I was fortunate as a child to visit America on a few occasions to visit other members of my family living there. Everything about America seemed brighter, bolder, blacker and better.

The sheer volume of the sophisticated tv programming available such as ‘The Jeffersons’; cartoon series like ‘The Jackson 5’ and The Harlem Globetrotters; motion pictures like ‘Shaft’, ‘Car Wash’ and ‘The Wiz’; and the music, funk, soul and r’n’b that we could also access in the UK through import records or pirate radio all had a profound influence on me.

If I could have grown up in Harlem at that time, I could not have been happier.

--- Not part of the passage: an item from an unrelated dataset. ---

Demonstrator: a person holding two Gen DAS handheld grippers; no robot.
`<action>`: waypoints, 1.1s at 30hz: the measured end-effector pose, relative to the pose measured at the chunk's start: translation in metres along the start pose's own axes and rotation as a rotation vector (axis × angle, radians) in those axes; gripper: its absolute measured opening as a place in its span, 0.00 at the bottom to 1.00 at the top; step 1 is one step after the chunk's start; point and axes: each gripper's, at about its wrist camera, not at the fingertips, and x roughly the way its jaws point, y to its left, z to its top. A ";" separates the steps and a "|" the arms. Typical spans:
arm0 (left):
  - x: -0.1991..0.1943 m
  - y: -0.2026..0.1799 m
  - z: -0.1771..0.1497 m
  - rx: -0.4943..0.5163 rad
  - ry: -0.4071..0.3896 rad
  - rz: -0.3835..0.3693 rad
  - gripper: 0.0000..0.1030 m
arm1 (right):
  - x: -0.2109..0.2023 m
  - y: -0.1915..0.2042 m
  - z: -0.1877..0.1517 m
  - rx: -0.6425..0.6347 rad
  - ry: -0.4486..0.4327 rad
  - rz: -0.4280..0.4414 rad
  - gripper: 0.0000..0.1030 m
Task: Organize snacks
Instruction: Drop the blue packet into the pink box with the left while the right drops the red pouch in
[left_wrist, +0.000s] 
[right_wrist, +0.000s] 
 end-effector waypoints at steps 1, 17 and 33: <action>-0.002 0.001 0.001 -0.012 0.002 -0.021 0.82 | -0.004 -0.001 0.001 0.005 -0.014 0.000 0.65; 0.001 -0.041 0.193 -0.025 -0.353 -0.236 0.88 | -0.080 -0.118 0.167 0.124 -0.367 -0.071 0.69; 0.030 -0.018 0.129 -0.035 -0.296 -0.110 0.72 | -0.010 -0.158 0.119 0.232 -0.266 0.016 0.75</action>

And no doubt, this is a desire that has been instrumental in the nature of the collection of Action figures I have subsequently acquired.

This slideshow requires JavaScript.

Contrary to the childhood nature of the subject matter, I did not start collecting them until I was in my late twenties / early thirties. Possibly, the birth of my children was a major factor. But more likely, it is due to the rise of the internet, as the availability to scour the globe and find these items more easily became a reality.

My main focus is collecting figures from the 1970’s and 80’s, as they are naturally the rarest, and embody the period of time I most identify with.

One such figure that I am most proud of (and only recently acquired after a search for several years and many unsuccessful eBay bids) is the 1975 Shindana Super Agent Slade action figure.

A truly ‘superfly’ figure modelled on Richard Roundtree’s black private detective character, Shaft, it is highly sought after by collectors of this genre.

What’s next?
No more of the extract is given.